**Required action:** Retype the records below exactly as they appear, but leave out any pictures.

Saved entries

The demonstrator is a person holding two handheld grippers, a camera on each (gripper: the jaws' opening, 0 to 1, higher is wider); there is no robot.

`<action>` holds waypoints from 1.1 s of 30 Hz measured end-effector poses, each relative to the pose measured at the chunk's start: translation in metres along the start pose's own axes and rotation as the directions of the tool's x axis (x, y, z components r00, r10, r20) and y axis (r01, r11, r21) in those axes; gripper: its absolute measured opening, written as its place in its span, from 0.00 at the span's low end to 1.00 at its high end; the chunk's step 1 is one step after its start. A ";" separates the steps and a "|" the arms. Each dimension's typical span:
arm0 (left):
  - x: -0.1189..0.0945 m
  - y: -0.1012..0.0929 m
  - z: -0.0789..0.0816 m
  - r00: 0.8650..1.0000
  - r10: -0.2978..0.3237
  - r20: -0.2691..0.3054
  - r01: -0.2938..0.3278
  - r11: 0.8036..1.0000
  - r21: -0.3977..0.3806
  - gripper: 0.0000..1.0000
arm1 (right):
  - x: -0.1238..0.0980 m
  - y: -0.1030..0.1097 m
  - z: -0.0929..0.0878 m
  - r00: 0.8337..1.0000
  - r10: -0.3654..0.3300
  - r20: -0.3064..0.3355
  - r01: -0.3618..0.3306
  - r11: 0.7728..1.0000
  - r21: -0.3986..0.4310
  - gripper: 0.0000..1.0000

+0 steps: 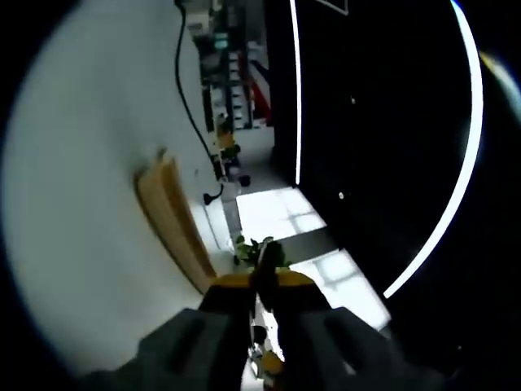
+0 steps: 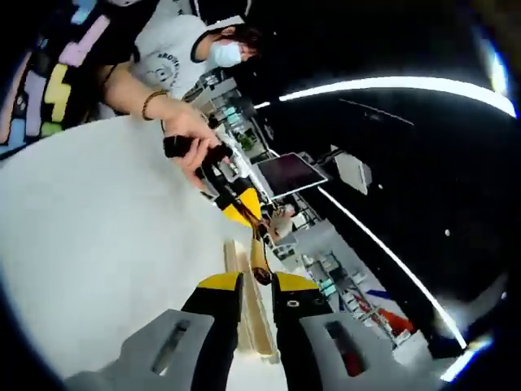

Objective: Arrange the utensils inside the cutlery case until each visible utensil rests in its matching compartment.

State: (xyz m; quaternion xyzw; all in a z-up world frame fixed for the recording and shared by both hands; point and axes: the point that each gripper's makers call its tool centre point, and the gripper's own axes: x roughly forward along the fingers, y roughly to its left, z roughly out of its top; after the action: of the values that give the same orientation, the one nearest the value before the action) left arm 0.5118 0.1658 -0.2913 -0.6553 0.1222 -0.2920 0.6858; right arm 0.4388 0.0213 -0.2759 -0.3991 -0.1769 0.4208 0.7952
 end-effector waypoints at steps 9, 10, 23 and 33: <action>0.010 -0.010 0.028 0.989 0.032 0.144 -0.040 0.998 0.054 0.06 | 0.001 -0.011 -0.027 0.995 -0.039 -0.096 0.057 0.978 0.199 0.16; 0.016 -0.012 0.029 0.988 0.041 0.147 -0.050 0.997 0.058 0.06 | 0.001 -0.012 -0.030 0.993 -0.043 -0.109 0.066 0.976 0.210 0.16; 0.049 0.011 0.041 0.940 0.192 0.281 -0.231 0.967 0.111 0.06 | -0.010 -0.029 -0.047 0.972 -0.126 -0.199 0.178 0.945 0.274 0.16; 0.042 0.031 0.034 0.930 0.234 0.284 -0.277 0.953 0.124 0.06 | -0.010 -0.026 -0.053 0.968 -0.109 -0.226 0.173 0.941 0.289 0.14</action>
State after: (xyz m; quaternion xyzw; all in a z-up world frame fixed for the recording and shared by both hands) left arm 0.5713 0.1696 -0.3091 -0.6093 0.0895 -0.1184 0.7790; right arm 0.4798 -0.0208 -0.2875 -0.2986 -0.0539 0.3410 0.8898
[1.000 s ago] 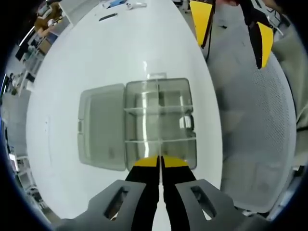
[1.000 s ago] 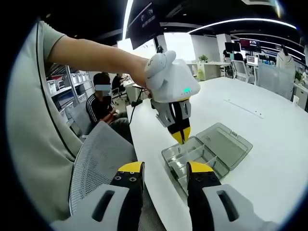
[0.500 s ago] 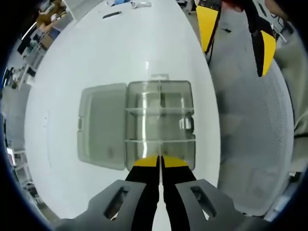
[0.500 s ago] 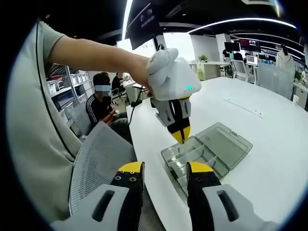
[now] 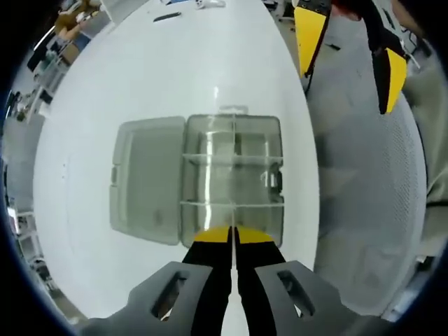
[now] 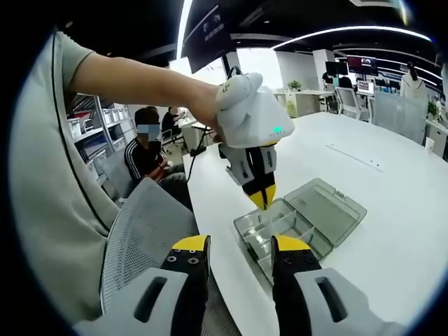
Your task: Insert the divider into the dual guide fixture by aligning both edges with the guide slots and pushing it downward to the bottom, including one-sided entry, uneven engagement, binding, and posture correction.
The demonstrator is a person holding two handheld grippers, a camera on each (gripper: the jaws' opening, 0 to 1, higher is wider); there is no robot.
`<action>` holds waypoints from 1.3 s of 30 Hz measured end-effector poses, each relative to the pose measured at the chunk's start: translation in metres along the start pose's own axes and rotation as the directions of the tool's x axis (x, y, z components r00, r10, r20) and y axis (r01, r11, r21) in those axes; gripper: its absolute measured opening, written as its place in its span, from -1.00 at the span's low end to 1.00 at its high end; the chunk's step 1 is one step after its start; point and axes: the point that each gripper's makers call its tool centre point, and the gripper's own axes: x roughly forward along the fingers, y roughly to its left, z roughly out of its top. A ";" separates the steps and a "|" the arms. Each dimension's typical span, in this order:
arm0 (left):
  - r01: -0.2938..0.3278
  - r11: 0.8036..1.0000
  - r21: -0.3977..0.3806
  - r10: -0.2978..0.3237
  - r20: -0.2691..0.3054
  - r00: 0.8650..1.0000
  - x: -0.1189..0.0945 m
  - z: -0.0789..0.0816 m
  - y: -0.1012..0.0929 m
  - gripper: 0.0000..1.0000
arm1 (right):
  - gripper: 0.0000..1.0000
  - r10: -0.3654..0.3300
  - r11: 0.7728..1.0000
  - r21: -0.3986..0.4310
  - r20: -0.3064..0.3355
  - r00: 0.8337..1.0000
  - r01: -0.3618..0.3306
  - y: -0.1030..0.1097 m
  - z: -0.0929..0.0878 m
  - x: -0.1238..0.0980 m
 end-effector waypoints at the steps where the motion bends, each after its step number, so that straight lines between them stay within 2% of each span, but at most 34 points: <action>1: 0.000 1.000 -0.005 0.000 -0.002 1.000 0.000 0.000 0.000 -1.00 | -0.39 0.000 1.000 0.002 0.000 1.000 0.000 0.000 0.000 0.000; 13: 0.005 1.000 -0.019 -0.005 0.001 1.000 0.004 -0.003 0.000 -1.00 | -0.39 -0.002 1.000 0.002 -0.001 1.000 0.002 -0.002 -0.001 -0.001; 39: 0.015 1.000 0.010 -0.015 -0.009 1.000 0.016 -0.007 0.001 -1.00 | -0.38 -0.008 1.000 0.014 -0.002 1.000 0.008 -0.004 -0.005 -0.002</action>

**Written answer:**
The demonstrator is a person holding two handheld grippers, a camera on each (gripper: the jaws' opening, 0 to 1, higher is wider); there is no robot.

`<action>` holds waypoints from 1.1 s of 30 Hz measured end-effector poses, each relative to the pose measured at the chunk's start: translation in metres along the start pose's own axes and rotation as the directions of the tool's x axis (x, y, z components r00, r10, r20) and y axis (r01, r11, r21) in those axes; gripper: its absolute measured opening, written as its place in its span, from 0.00 at the span's low end to 1.00 at its high end; the chunk's step 1 is one step after its start. A ";" separates the steps and a "|" the arms. Each dimension's typical span:
arm0 (left):
  - x: -0.1189..0.0945 m
  - y: -0.1012..0.0929 m
  - z: -0.0789..0.0816 m
  - r00: 0.8650..1.0000
  - r10: -0.2978..0.3237
  - r20: -0.2691..0.3054
  - r01: -0.2938..0.3278
  - r11: 0.8036..1.0000
  - r21: -0.3977..0.3806
  - gripper: 0.0000..1.0000
arm1 (right):
  - x: -0.1238..0.0980 m
  - y: -0.1030..0.1097 m
  - z: -0.0929..0.0878 m
  - r00: 0.8337..1.0000
  - r10: -0.3654..0.3300
  - r20: -0.3064..0.3355
  - r01: -0.3618..0.3306
  - r11: 0.7728..1.0000
  - r21: -0.3986..0.4310
  - gripper: 0.0000..1.0000

+0 steps: 
+0 steps: 

Objective: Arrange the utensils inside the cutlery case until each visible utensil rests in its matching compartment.

State: (xyz m; quaternion xyzw; all in a z-up world frame fixed for the recording and shared by both hands; point and axes: the point that each gripper's makers call its tool centre point, and the gripper's own axes: x roughly forward along the fingers, y roughly to its left, z roughly out of its top; after the action: of the values that give the same orientation, the one nearest the value before the action) left arm 0.5118 0.1658 -0.2913 -0.6553 0.1222 -0.2920 0.6858; right arm 0.4388 0.0213 -0.2759 -0.3991 -0.1769 0.4208 0.7952
 end-effector waypoints at steps 9, 10, 23 and 33: <action>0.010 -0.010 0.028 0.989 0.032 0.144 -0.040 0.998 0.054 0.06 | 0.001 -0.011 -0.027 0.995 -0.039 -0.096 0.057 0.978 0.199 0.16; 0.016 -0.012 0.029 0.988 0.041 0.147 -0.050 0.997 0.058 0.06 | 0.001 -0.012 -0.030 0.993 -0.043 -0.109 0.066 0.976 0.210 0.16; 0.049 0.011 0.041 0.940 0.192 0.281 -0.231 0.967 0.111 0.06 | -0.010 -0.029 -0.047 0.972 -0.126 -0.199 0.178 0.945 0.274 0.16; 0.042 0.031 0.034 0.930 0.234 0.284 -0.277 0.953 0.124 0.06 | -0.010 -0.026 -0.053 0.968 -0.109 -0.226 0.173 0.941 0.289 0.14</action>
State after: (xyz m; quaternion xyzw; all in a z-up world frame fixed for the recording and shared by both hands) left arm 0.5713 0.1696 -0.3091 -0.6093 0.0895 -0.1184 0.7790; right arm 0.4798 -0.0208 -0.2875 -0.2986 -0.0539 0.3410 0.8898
[1.000 s ago] 
[1.000 s ago] 
[0.500 s ago] 
[0.500 s ago] 
[now] 
[now] 
Your task: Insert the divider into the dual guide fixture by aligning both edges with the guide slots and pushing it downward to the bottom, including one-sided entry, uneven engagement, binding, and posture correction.
The demonstrator is a person holding two handheld grippers, a camera on each (gripper: the jaws' opening, 0 to 1, higher is wider); there is no robot.
`<action>` holds waypoints from 1.3 s of 30 Hz measured end-effector poses, each relative to the pose measured at the chunk's start: translation in metres along the start pose's own axes and rotation as the directions of the tool's x axis (x, y, z components r00, r10, r20) and y axis (r01, r11, r21) in those axes; gripper: its absolute measured opening, written as its place in its span, from -1.00 at the span's low end to 1.00 at its high end; the chunk's step 1 is one step after its start; point and axes: the point that each gripper's makers call its tool centre point, and the gripper's own axes: x roughly forward along the fingers, y roughly to its left, z roughly out of its top. A ";" separates the steps and a "|" the arms. Each dimension's typical span, in this order:
arm0 (left):
  - r01: -0.2938..0.3278
  - r11: 0.8036..1.0000
  - r21: -0.3977..0.3806
  - r10: -0.2978..0.3237
  - r20: -0.2691..0.3054
  - r00: 0.8650..1.0000
  - x: -0.1189..0.0945 m
  - z: -0.0789..0.0816 m
  - y: -0.1012..0.0929 m
  - gripper: 0.0000..1.0000
arm1 (right):
  - gripper: 0.0000..1.0000
  - r10: -0.3654..0.3300
  - r11: 0.7728..1.0000
  - r21: -0.3986..0.4310
  - r20: -0.3064..0.3355
  - r00: 0.8337..1.0000
  - r01: -0.3618..0.3306
  - y: -0.1030..0.1097 m
  - z: -0.0929..0.0878 m
  - x: -0.1238..0.0980 m
 end-effector waypoints at the steps where the motion bends, each after its step number, so that straight lines between them stay within 2% of each span, but at most 34 points: <action>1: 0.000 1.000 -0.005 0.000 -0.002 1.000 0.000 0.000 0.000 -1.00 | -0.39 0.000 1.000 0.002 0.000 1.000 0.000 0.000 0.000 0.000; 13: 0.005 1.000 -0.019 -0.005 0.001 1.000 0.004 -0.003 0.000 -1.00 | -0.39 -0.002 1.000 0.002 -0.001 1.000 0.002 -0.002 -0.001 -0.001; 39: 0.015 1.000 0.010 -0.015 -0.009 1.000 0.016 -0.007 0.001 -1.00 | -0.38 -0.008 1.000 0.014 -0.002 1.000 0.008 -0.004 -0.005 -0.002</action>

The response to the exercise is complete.